黒松(3)実生から育てる 長年かけて備わる風格
山採りや島木が激減して以来、実生や接ぎ木、挿し木など人工的な育て方が増えてきた。自然任せの造形が特徴の山採りに対し、実生や接ぎ木は人の手で形を作り上げる。そのため、質のそろった松を大量に育てられるメリットがある。
上質の素材大量に
高松市国分寺町、間嶋園の間嶋猛さん(59)は、黒松を実生から育てる名手として知られる。棚場の約8割が実生という園内には、樹齢40年以上の松が並んでいる。
自然界で少なくなってしまったいい松を人工的に作り上げる実生や挿し木は、ある程度の形に仕上がるまでに長い年月がかかる。
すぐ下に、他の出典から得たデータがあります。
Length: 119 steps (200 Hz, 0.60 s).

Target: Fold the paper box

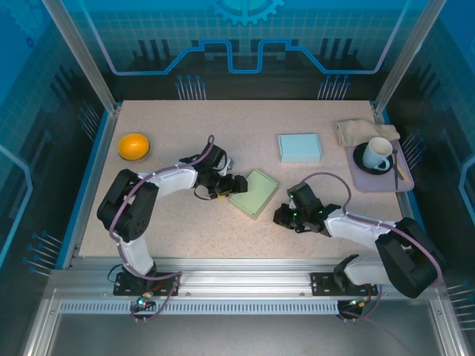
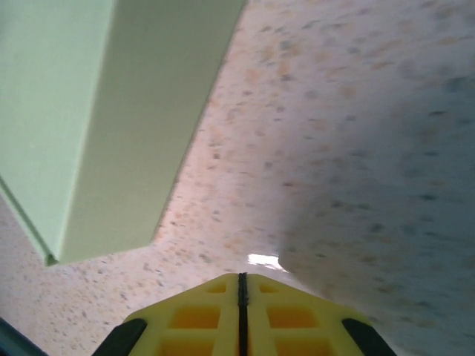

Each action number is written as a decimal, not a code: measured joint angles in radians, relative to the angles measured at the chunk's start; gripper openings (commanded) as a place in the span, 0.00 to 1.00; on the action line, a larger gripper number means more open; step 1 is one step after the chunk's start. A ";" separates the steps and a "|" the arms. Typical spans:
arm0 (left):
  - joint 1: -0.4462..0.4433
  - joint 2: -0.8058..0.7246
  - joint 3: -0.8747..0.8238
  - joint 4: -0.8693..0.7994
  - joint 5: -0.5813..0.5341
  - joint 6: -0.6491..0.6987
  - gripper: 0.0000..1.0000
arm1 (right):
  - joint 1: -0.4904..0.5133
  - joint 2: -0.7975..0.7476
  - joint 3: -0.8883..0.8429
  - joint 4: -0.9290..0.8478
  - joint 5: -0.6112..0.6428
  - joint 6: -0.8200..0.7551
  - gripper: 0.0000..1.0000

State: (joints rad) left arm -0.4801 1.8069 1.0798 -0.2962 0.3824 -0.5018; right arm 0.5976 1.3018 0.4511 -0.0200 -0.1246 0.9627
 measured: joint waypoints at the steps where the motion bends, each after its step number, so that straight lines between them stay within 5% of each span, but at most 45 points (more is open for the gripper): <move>1: -0.001 0.000 0.000 0.002 0.000 -0.002 0.82 | 0.004 0.003 0.000 0.006 0.003 0.005 0.09; 67: -0.031 0.001 -0.066 0.106 -0.002 -0.089 0.80 | 0.124 0.210 0.031 0.302 0.047 0.126 0.08; 119: -0.050 -0.017 -0.106 0.194 -0.142 -0.184 0.79 | 0.134 0.325 0.029 0.524 0.068 0.255 0.08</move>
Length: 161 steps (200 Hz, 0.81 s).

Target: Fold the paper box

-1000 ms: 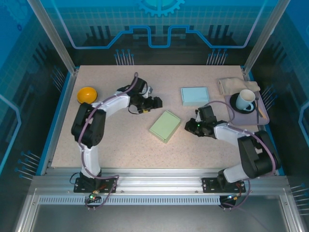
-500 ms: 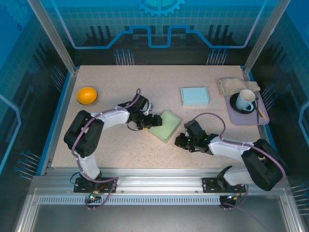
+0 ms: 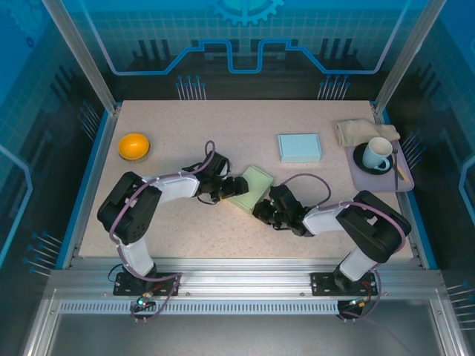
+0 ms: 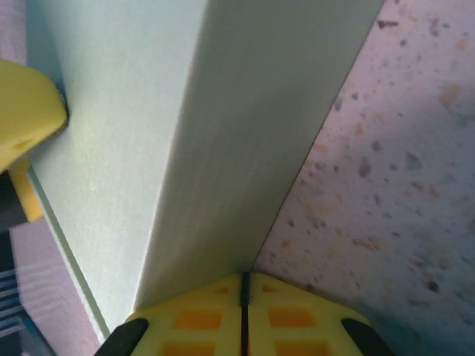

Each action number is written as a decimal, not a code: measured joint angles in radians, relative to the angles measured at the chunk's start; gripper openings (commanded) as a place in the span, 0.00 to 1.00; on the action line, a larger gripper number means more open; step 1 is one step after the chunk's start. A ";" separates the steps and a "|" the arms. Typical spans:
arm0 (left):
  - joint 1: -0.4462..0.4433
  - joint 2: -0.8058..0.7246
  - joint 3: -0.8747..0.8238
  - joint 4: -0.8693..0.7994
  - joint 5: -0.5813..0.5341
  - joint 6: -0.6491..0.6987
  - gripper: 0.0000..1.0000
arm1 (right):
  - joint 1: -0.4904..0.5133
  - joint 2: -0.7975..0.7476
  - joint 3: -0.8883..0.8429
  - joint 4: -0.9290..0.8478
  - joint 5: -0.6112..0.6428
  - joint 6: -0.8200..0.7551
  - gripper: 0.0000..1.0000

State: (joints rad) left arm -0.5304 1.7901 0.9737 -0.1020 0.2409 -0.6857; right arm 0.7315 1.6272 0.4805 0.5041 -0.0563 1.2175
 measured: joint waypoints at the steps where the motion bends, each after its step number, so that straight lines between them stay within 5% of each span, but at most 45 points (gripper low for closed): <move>1: 0.000 0.000 0.000 0.001 -0.002 -0.001 0.79 | 0.000 0.001 0.000 0.003 0.001 0.003 0.08; 44: 0.000 0.002 0.021 -0.016 -0.069 -0.019 0.80 | 0.029 0.046 -0.005 0.108 0.068 0.123 0.08; 86: 0.026 0.013 0.124 -0.179 -0.085 0.014 0.85 | 0.074 -0.007 0.051 -0.064 0.111 0.096 0.21; 128: 0.120 0.007 0.237 -0.342 -0.113 0.049 0.87 | 0.090 -0.220 0.111 -0.392 0.154 -0.103 0.44; 161: 0.132 -0.104 0.172 -0.368 -0.151 0.014 0.85 | 0.009 -0.296 0.220 -0.663 0.190 -0.386 0.57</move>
State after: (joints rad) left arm -0.3988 1.6859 1.1458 -0.4698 0.0902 -0.6716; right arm 0.7403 1.3312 0.7002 -0.1585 0.1337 0.8310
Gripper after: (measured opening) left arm 0.853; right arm 0.529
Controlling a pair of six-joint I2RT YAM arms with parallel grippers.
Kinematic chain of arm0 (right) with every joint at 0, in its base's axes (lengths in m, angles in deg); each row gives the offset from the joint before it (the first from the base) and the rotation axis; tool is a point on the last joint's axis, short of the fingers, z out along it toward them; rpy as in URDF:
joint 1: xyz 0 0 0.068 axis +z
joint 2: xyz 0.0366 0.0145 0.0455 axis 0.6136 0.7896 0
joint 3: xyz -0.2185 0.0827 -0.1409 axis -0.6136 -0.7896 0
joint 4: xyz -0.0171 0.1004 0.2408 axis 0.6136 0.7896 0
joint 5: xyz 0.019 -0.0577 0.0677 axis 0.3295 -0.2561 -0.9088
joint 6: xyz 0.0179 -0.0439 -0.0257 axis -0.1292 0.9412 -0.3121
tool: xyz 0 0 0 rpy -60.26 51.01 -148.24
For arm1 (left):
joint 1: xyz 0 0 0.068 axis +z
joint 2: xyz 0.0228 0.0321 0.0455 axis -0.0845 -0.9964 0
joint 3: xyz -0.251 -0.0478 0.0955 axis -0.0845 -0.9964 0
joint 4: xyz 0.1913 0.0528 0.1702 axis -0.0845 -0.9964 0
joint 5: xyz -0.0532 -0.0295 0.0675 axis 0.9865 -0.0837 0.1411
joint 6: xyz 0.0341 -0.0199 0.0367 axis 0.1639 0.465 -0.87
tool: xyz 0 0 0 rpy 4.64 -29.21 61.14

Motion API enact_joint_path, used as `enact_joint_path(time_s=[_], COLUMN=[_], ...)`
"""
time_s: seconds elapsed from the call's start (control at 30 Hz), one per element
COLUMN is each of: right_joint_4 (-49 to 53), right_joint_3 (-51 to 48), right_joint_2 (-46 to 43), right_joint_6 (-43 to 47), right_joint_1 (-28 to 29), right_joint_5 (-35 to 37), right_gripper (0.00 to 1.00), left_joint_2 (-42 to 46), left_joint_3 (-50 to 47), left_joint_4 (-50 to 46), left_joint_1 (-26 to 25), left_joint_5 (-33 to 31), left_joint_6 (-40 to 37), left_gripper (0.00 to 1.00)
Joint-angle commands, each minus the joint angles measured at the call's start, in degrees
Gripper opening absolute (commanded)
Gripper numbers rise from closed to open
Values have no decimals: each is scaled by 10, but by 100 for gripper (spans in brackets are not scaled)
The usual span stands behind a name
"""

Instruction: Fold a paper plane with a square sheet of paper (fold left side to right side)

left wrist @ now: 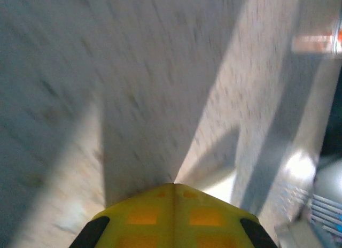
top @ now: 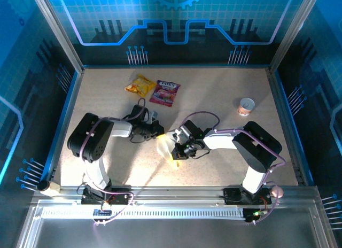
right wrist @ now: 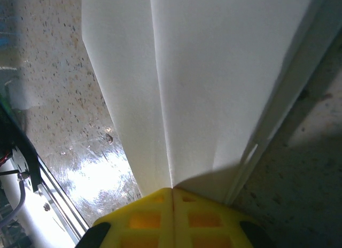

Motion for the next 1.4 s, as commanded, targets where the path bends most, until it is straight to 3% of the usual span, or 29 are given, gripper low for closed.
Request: enact_joint_path(time_s=[0.0, 0.13, 0.37, 0.53, 0.73, 1.07, 1.37], right_joint_4=[120, 109, 104, 108, 111, 106, 83], right_joint_3=[-39, -48, -62, -54, -47, -45, -21], right_joint_2=[36, 23, -18, -20, -18, -12, -52], right_joint_6=[5, 2, 9, 13, 14, 13, 14], right_joint_1=[8, -2, -21, -27, -28, -29, -28], right_joint_5=[67, 59, 56, 55, 56, 51, 22], right_gripper=[0, 0, 0, 0, 0, 0, 0], left_joint_2=[-22, -3, 138, 200, 169, 61, 26], left_joint_3=[37, 49, -1, -71, -91, -32, -75], left_joint_4=[-34, -48, -72, -43, 5, 25, 36], left_joint_1=[26, 35, 31, -25, -81, -116, -119], left_joint_5=[-54, -45, -34, -13, -18, -16, -57], left_joint_6=[-47, -52, -48, -23, 6, 5, 2], left_gripper=[3, 2, 2, 3, 3, 2, 0])
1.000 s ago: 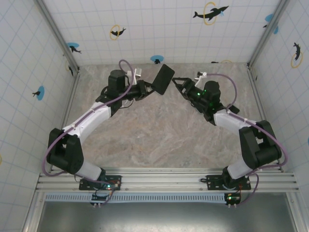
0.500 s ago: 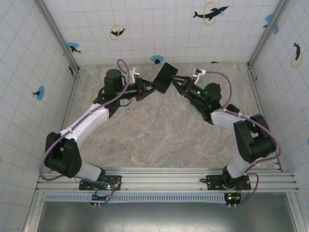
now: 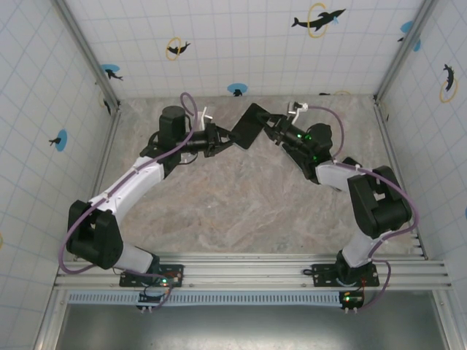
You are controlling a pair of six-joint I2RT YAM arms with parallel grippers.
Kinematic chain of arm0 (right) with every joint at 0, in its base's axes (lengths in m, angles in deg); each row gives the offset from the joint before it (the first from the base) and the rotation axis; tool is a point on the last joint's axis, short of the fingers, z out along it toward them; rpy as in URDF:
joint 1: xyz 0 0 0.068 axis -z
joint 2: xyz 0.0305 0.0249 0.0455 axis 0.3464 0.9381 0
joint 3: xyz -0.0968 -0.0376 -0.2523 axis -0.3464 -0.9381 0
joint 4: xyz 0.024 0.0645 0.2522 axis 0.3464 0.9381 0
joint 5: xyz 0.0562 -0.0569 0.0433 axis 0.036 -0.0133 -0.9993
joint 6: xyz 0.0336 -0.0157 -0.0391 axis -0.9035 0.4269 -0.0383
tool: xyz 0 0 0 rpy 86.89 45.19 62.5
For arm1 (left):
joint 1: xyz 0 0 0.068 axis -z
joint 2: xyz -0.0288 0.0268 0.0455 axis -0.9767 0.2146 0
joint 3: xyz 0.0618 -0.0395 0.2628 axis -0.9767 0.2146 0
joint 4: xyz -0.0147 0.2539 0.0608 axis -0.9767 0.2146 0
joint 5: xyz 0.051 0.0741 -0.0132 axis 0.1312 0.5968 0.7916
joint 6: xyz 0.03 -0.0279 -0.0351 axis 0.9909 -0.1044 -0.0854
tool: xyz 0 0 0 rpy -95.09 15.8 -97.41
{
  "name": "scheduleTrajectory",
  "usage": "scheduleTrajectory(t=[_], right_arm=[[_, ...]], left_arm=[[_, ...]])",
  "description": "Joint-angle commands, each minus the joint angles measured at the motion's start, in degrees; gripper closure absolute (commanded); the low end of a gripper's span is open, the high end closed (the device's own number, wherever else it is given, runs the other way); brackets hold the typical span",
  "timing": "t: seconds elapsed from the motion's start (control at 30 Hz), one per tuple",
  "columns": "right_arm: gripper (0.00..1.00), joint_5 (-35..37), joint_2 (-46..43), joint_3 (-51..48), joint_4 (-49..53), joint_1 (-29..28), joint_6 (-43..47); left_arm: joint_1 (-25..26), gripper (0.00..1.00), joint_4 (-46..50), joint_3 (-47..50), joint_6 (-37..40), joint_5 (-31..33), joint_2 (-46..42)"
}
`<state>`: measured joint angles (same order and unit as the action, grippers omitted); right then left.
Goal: Take the phone out of the phone case
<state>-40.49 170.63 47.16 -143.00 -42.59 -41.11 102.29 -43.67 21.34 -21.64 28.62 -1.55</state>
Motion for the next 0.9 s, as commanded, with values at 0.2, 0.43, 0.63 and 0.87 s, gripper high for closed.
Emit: scheduleTrajectory(t=[0.2,0.43,0.63,0.87], right_arm=[[0.96,1.8,1.6,2.5,-5.1,0.2,-1.3],[0.99,18.2,-1.2,-1.1,-3.7,-0.8,-3.0],[0.99,38.5,-5.1,-4.3,1.0,-6.7,0.6],[0.99,56.0,-6.7,-5.6,1.1,-14.0,0.8]], left_arm=[[0.2,0.67,-6.3,-1.1,-1.2,3.4,0.5],[0.2,0.39,-19.5,6.6,-12.5,18.3,-0.8],[6.4,0.33,-27.5,12.5,-17.4,37.0,-2.9],[13.1,0.34,-33.1,15.6,-23.5,49.7,-2.5]])
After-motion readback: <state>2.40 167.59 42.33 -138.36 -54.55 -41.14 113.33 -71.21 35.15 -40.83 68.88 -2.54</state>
それでも30年、40年ものになると、山採りにも引けをとらない風格が備わってくるようだ。
実生は、山採りがなくなるとともに、畑に苗木を植えてそれなりのものを育てようと始まった。昭和40年代半ばの国の減反政策が拍車をかけた。当時の国分寺は錦松が中心で、北部地区は一面に松畑が広がっていた。
実生から育てると、小さな苗木のころから人の手を加えるため上質の素材が大量に得られるというメリットがある。樹形の調整も自在だ。
クローン苗
挿し木は、比較的根張りのいいものが得やすい繁殖方法である。皮性や葉性のいい穂木を挿し木すると、親と同じような性質の木をたくさん作ることができる。いわゆるクローン苗である。
いずれも苗から作りこむため、幹模様、枝配りなど、成長後の姿も予測できる。通常2年生の苗木に針金をかけて模様を作っていく。
松を実生や挿し木で育てるのは、息の長い仕事だ。日々の丹精が欠かせず、年月を重ねないと味は出ない。
間嶋さんは「ある時だけ頑張ってもだめなんです。毎日の世話が大切。昔から、いいものは三代かかるとも言われています」と笑う。その言葉どおり、間嶋さんの園では先代から引き継いだ名品がさらに進化中である。